Шрифт:
– Да! Нет… – Дина почувствовала, что ее грубо и в извращенной форме… шантажируют. – Гостиница – это очень дорого, – пробормотала она.
– Ничего, я не разорюсь, – усмехнулся Левин.
– Туда не пускают с московской пропиской.
– У тебя устаревшие сведения. За деньги сейчас пускают кого угодно и куда угодно.
– Там тараканы!
– Я их не боюсь.
– А горничные воруют личные вещи!
– У меня нет вещей, которые представляли бы интерес для горничных.
– Тогда… Тогда проваливай! – Дина распахнула входную дверь и широким жестом указала в подъезд. – Проваливай!
Левин замешкался.
– Тут… это… – Он пошарил глазами по холлу и, натолкнувшись взглядом на собаку, обрадовался. – Я должен предупредить тебя, что Пантагрюэль беременный. У него скоро будут щенки.
Дина закрыла дверь.
– Этого не может быть, – сказала она. – Он кобель.
– Он сука. То есть она – сука. Кстати, одного щенка я уже пристроил. Его заберет Титов.
– Я этого не переживу. – Слезы набежали Дине на глаза, и она стала часто моргать.
– Того, что щенка заберет Титов? – удивился Левин.
– Того, что мой кобель – сука! Беременная! От меня это скрыли в приюте! Слушай, может быть, твой Титов заберет сразу всего Пантагрюэля?! Целиком?! А не одного щенка?
– Ну уж нет! Собака – это твоя затея. Ты с ней и разбирайся. Прощай! – Левин открыл дверь и решительно шагнул за порог.
– Стой! – Дина втащила его в квартиру и захлопнула дверь. – А как же твоя… мебель! Посуда? Шторы? Ковры? Всякие милые безделушки?! А хочешь, я разрешу тебе поставить в ванную зеленую раковину?
– Нет, не хочу. Я разбил ее.
– Жаль.
– А мне нет. Она действительно была слишком мрачной.
– Ну, хочешь, я не буду ставить свою? Персиковый цвет, если честно, слишком гламурный, пошлый, невнятный…
– Ставь что хочешь. Мне плевать на дизайн твоей квартиры.
– Моей?
– Ну да. Ты купила ее на день раньше и заплатила на пять тысяч дороже.
– Ну что ж, тогда прощай!
– Прощай! – Он наклонился и стал перевязывать безупречно завязанный шнурок на своем ботинке.
– Послушай, – Дина наклонилась к его уху и доверительно спросила: – Послушай, там, в ванной, на той квартире, ты вчера сказал: «Стой! Не ходи сюда, не надо!» Почему? Почему ты так говорил?
– Не хотел, чтобы ты визжала как резаная. – Не разгибаясь, Левин из неудобного положения заглянул ей в глаза.
– Мне показалось, ты хотел поберечь меня.
– С чего ради?
– С того, что я женщина! Слабая, нервная, впечатлительная!

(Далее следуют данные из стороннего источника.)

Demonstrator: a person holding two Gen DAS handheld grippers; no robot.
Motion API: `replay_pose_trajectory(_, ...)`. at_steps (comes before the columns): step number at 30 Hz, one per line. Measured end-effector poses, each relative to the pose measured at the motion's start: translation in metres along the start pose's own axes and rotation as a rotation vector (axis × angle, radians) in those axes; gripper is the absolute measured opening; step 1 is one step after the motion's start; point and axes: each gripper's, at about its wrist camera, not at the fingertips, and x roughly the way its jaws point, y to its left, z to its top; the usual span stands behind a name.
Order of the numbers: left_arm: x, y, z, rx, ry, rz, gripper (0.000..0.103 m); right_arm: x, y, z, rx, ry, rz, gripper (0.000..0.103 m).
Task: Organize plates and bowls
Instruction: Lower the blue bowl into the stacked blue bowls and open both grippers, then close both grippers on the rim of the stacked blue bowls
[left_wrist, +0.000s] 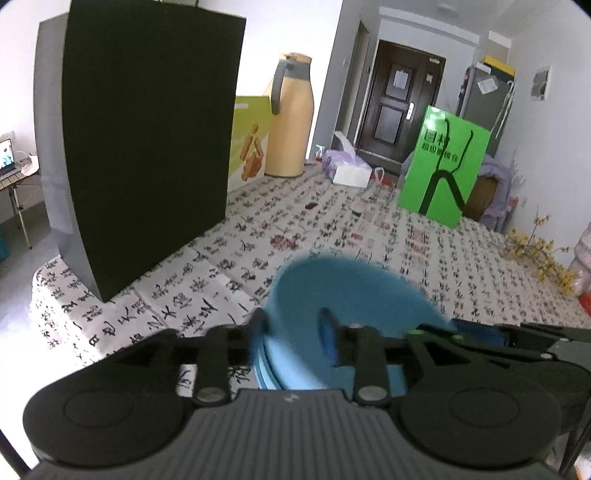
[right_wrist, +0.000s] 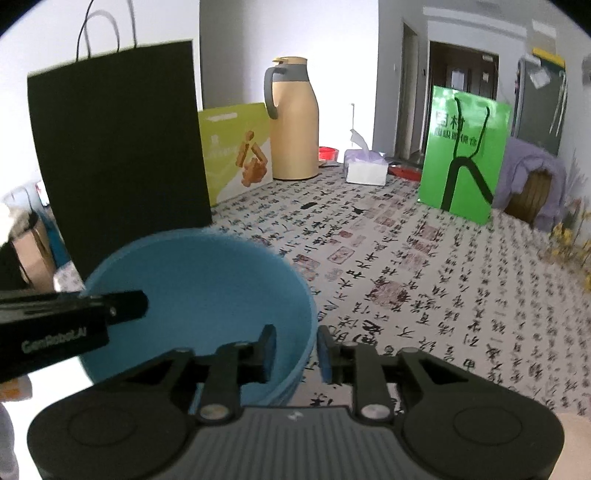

Он наконец разогнулся, взял ее за подбородок и захохотал:
– Это ты слабая? Ты нервная и впечатлительная?! Да я рядом с тобой чувствую себя хрупкой и нежной европейской безделушкой. А ты… ты вчера была просто великолепна! Во-первых, даже не пикнула, увидев обезображенный труп. Во-вторых, четко и по-деловому опознала изъеденную марганцовкой звезду. В-третьих, абсолютно со всех – с соседей, с оперативников, с криминалистов, со следователей прокуратуры и даже с журналистов – пыталась стрясти деньги на ремонт своей комнаты!
В-четвертых…
Дина открыла дверь.
– До свидания! – четко выговорила она и зачем-то по-военному отдала Левину честь.
– Пока, – поклонился Левин и взял чемодан. – Пока! – Он шагнул за порог.
– А ты читал утренние газеты? – хмуро спросила Дина, глядя ему в спину.
– Мне нет дела, что пишут местные борзописцы. – Левин остановился и обернулся. – А ты что, с утра носилась в киоск?
– Нет, кто-то сунул пачку газет в наш ящик.
– Опять привидение?
– Я думаю, газеты купил и принес Филипп Филиппович.
Левин пожал плечами.
– Ну, я пошел.
– Иди.
Левин спустился на три ступеньки вниз.
– Мне кажется, ты не хочешь меня отпускать, – не оборачиваясь, сказал он.
– А мне кажется, не очень-то ты собираешься уходить!
– Ну почему же – пока! – Он обернулся, выразительно помахал ей рукой и пошел вниз.
– Стой!
– Стою. – Он замер с занесенной для шага ногой.
– Иди.
Левин спустился почти на пролет, но вдруг резко развернулся, перескакивая ступени, взлетел наверх и остановился перед распахнутой дверью.